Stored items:
◇ ◇ ◇ ◇
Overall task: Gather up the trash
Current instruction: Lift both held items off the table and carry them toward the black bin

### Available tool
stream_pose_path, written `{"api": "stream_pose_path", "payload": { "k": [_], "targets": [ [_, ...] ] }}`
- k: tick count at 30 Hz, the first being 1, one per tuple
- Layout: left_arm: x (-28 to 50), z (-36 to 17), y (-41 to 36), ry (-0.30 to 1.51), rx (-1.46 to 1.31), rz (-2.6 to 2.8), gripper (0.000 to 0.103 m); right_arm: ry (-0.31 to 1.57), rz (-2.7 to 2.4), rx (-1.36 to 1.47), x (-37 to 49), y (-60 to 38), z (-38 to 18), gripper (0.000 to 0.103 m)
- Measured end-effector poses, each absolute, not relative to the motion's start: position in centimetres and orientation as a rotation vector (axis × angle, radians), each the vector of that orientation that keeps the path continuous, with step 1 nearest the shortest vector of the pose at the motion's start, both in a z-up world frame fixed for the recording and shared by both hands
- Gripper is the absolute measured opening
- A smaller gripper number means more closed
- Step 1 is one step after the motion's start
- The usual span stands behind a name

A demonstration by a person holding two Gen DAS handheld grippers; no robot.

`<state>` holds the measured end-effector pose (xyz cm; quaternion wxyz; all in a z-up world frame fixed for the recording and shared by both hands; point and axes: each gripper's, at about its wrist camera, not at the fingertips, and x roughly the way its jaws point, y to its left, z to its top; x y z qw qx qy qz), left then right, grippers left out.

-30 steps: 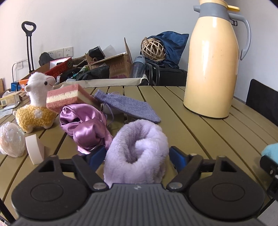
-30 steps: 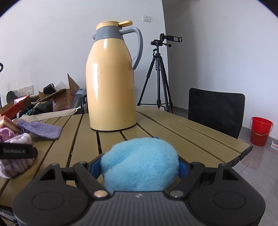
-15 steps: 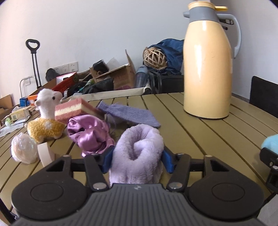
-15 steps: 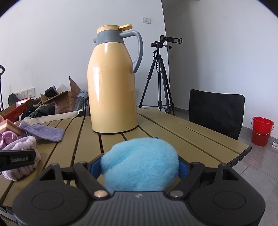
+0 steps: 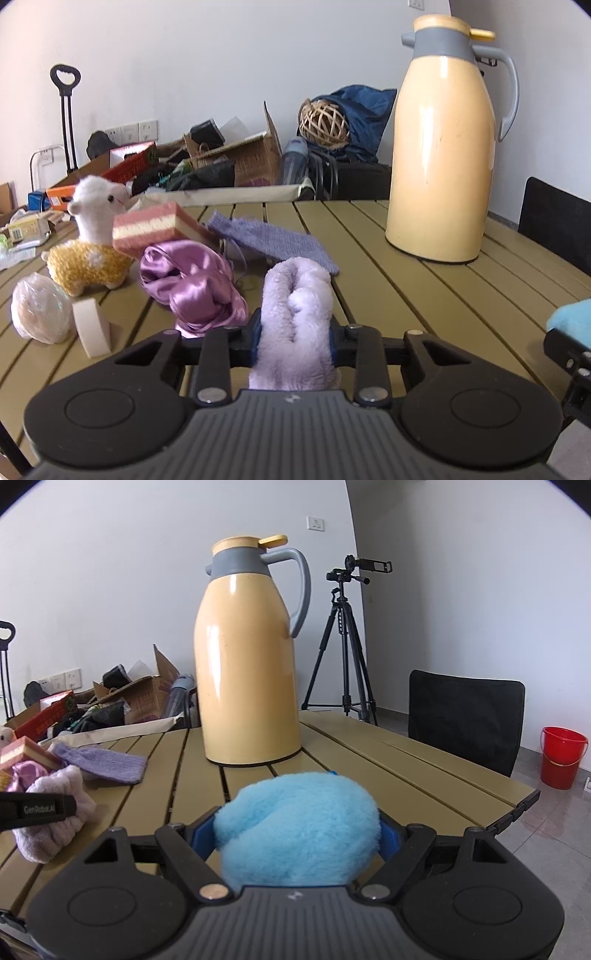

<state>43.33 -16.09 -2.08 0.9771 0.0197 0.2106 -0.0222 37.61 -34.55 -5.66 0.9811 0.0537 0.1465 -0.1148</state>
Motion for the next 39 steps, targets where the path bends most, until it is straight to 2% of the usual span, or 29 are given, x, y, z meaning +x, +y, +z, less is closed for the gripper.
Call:
{"api": "stream_pose_path", "payload": {
  "k": [25,39],
  "targets": [
    [31.8,3.9,-8.5,0.378,0.014,-0.005,0.031,0.214,-0.023,0.140,30.0,-28.6,-1.3,0.081],
    [24.4,4.1,-4.9,0.422,0.011,0.034,0.031,0.238,0.086,0.122,23.3,-25.3,-2.1,0.081]
  ]
}}
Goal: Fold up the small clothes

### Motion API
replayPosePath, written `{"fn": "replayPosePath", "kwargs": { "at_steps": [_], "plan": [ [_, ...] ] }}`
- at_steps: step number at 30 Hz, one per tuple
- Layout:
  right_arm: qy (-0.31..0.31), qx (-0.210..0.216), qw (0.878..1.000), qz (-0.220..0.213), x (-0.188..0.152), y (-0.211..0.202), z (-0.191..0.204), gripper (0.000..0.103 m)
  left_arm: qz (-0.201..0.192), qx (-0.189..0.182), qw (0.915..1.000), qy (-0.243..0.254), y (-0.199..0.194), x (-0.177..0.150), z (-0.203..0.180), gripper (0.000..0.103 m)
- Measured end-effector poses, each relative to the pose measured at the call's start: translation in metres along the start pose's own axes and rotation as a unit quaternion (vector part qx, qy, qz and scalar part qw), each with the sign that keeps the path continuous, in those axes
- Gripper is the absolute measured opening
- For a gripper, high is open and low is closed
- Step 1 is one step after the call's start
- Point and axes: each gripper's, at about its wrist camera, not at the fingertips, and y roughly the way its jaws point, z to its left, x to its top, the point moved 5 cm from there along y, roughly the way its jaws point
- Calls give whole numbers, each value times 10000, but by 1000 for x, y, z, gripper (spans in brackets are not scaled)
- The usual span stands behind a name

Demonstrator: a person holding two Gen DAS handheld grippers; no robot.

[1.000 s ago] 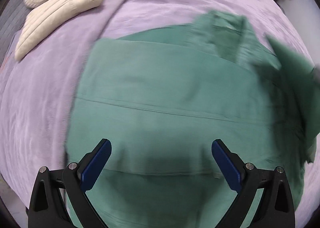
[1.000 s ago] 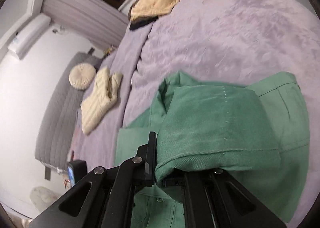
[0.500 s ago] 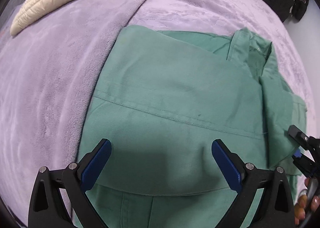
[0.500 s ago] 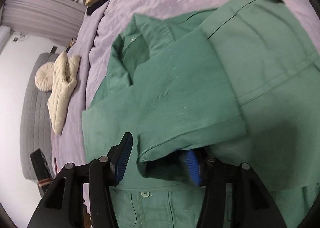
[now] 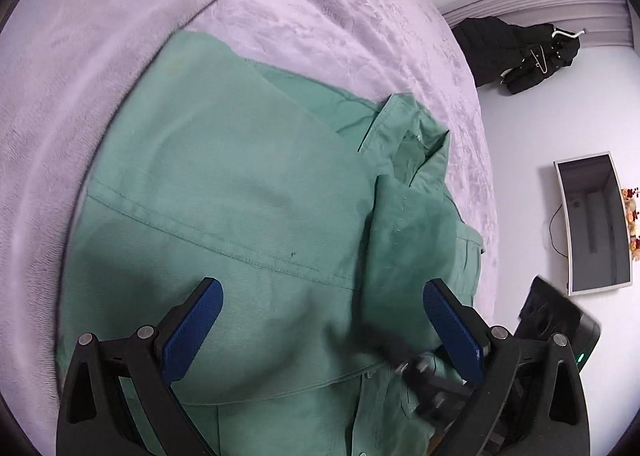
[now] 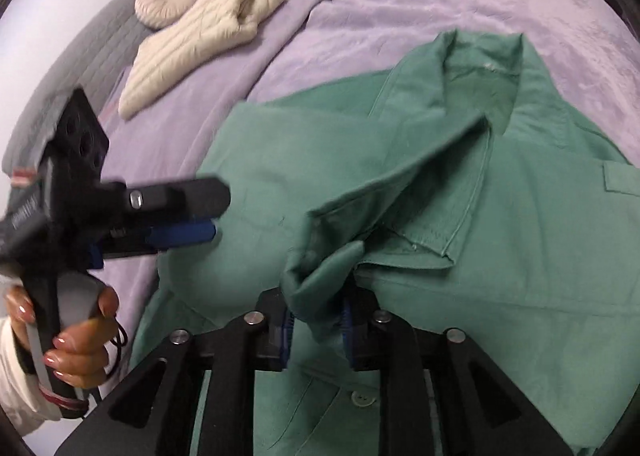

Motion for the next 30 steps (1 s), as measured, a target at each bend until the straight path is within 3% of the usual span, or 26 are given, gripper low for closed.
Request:
{"fn": "replayPosePath", "kwargs": {
  "at_steps": [3,6,9,13,18,20,22,23,24,25,28,30],
  "plan": [
    [237,236,9994,98,-17,-6,-3,51,142,77,9998,65,10,-8,-6,101],
    [409,238,9988,155,-34,-24,-19,51,226,110,9995,204,17,-14,-13,101],
    [1132,216,9932,166,-61,-47,-56,52,352,253,9983,380,27,-18,-21,101],
    [2680,219,9631,-78,-105,-83,-124,52,514,577,9950,627,38,-21,-26,101],
    [4151,356,9061,-736,-137,-107,-187,53,628,855,9914,772,48,-24,-36,100],
    [4537,416,8848,-973,-139,-108,-204,53,616,1014,9892,863,52,-25,-41,90],
    [4790,500,8678,-1221,-136,-111,-217,53,637,1352,9837,997,55,-27,-44,47],
    [4788,497,8667,-1309,-134,-115,-220,50,640,1457,9816,1053,53,-28,-43,31],
    [4700,434,8702,-1414,-129,-121,-223,23,642,1457,9815,1065,51,-29,-42,23],
    [4583,357,8760,-1458,-126,-128,-226,3,553,1364,9839,1016,45,-28,-42,20],
    [4071,309,8995,-1557,-118,-147,-220,3,134,1130,9875,1091,19,-25,-47,15],
    [3768,157,9149,-1438,-118,-151,-212,3,63,959,9904,998,8,-24,-44,12]
  ]
}}
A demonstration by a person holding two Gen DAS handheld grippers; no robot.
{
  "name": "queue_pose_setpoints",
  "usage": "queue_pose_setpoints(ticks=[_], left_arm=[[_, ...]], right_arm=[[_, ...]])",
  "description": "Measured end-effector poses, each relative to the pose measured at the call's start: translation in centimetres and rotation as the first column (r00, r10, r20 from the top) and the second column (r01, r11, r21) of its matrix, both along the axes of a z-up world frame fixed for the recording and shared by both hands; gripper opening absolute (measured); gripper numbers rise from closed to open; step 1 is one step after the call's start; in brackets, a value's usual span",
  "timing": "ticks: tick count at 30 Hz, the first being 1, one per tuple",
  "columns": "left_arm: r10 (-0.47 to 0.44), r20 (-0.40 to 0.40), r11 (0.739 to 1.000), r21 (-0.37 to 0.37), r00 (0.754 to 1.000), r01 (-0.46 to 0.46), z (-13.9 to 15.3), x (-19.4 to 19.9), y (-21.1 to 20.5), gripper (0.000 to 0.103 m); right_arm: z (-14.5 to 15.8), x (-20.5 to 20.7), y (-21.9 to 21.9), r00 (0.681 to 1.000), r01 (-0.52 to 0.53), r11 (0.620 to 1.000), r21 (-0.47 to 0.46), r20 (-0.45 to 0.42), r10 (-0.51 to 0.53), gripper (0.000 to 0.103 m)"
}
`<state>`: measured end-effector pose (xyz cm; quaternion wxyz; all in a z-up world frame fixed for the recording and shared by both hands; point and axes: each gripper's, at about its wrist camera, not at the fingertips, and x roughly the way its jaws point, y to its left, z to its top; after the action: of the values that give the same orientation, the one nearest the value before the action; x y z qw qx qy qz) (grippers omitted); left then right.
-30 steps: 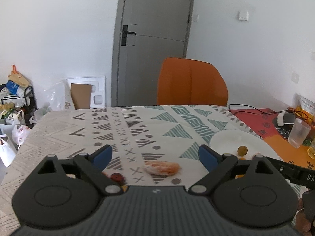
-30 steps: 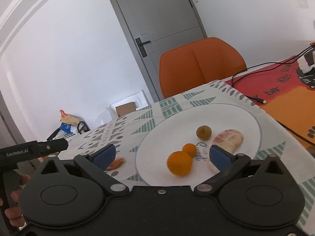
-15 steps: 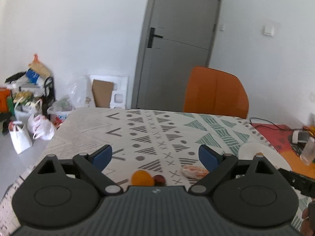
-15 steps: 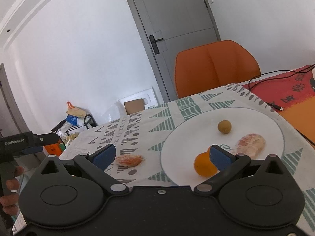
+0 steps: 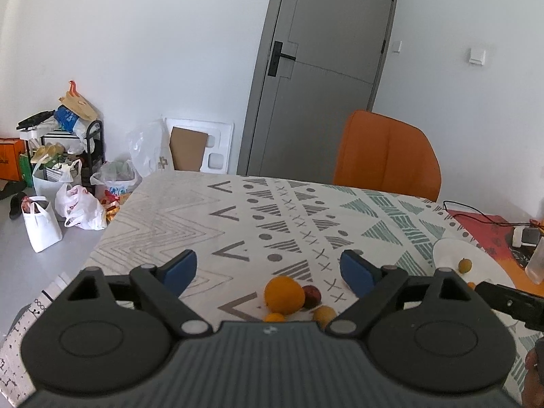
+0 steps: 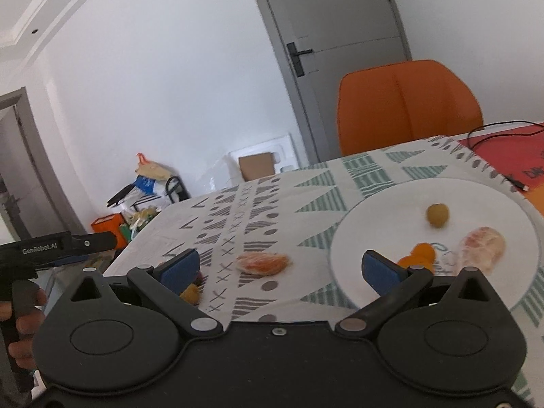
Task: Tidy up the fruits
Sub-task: 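Move both open tools back toward the remaining fruit on the tablecloth, then grasp the large orange with the left tool while the right tool grasps a yellow round fruit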
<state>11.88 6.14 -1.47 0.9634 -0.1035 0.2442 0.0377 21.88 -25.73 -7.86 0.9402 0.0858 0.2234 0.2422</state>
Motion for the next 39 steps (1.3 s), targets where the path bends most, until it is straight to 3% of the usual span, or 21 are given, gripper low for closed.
queue_pose_setpoints(ticks=[5, 13, 19, 39], left_arm=[[-0.004, -0.017, 1.000, -0.014, 1.000, 0.004, -0.8, 0.0, 0.6, 0.079], [-0.012, -0.054, 0.999, -0.053, 0.998, 0.010, -2.4, 0.4, 1.6, 0.057], [-0.023, -0.074, 0.997, -0.072, 0.997, 0.018, -3.5, 0.5, 2.1, 0.049], [-0.018, -0.101, 0.990, -0.140, 0.995, 0.004, -5.6, 0.9, 4.7, 0.045]], right_arm=[[-0.3, 0.1, 1.5, 0.999, -0.037, 0.999, -0.025, -0.011, 0.037, 0.102], [-0.9, 0.9, 3.8, 0.994, -0.100, 0.993, -0.055, -0.057, 0.097, 0.077], [-1.5, 1.5, 5.4, 0.988, -0.133, 0.989, -0.065, -0.089, 0.127, 0.064], [-3.7, 3.7, 12.1, 0.958, -0.245, 0.963, -0.115, -0.182, 0.222, 0.038]])
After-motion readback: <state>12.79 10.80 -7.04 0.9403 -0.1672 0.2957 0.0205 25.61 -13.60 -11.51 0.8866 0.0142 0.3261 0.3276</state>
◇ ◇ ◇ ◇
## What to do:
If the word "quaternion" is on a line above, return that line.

## Response area:
`<state>` holds the measured end-effector pose (xyz cm; quaternion wxyz; all in a z-up world frame fixed for the recording and shared by both hands; point and axes: each gripper's, at about its wrist camera, not at the fingertips, and x roughly the way its jaws point, y to its left, z to its top; x y z qw qx qy qz), left then right, grippers left out.
- Measured end-effector poses, each relative to the pose measured at the call's start: translation in metres along the start pose's own axes and rotation as a unit quaternion (vector part qx, qy, qz and scalar part qw), each with the sign that keeps the path continuous, in those axes
`<state>`: measured end-effector pose (xyz cm; quaternion wxyz; all in a z-up world frame fixed for the recording and shared by both hands; point and axes: each gripper's, at about its wrist camera, not at the fingertips, and x roughly the way its jaws point, y to its left, z to its top; after the action: of the values that give the same orientation, the one nearest the value before the action; x y z qw qx qy qz) (grippers omitted); left then right.

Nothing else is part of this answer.